Speaker
Description
Since World War II there has been a significant development of methods and approaches used in the calculation of radiation shielding. This development was directly supported by the needs of industry (military technology, nuclear power plants, food processing, medical applications, accelerators, etc.). Over time, modelling and simulation of relevant effects shifted from an analytical modelling to methods based on the so-called primary principles and their stochastic nature. Even nowadays it is necessary to know the accuracy of available computation codes, used nuclear data and it is desirable to evaluate the influence of the user on the final calculated parameter. One of the most effective ways of gaining user experience and minimizing user effects on the results of calculation is international collaboration comprising the designing and constructing of relevant benchmark experiments, following simulation with tools available at the workplace (engineering tools vs. high-fidelity methods), comparison of work group results and subsequent identification of the source of observed deviations from the experiment.
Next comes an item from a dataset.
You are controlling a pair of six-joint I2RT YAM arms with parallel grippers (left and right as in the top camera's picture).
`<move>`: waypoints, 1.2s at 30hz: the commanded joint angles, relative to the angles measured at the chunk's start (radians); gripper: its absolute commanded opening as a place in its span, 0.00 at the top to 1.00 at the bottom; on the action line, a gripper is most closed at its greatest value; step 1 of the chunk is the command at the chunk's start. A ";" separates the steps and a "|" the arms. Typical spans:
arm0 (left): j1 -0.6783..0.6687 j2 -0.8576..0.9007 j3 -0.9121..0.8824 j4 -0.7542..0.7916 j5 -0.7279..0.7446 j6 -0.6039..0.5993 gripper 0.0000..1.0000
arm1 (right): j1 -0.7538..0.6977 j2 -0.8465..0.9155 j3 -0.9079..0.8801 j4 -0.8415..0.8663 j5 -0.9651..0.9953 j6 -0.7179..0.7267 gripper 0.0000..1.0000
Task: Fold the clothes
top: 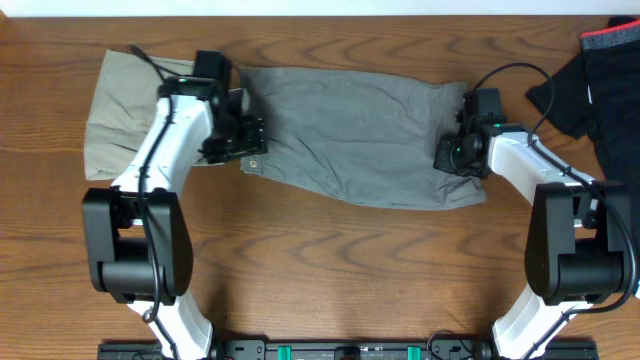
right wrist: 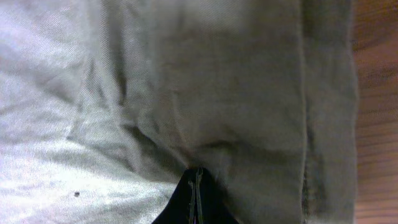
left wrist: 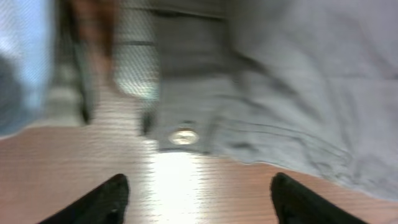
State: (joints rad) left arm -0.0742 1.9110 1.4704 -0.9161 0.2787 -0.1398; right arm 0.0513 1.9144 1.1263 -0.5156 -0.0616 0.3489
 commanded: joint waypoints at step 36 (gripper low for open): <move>-0.027 0.331 0.005 0.290 0.405 0.061 0.16 | 0.037 -0.073 -0.044 -0.073 -0.223 -0.091 0.99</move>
State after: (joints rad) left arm -0.0818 2.1574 1.4921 -0.6197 0.6827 -0.0963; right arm 0.0441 1.7771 1.0809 -0.5968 -0.2661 0.2729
The proposed paper comprises a definition of the simple neutron and gamma shielding benchmark, inspired by the ALARM-CF-AIR-LAB-001 ICSBEP experiment. The experimental setup consists of the PuBe neutron source, several NEUTRONSTOP C5 shielding blocks (polyethylene with 5 % boron), H2O filled PLA tank, plastic source holder and the active and passive detectors. The measured quantities are compared to values calculated by MONACO (as a part of SCALE 6.2.4 system) and MCNP 6 stochastic codes. The influence of different cross section libraries and propagation of cross section uncertainties is studied through the shielding analysis. The achieved results are included and finally, some discussions on further needed development are also included.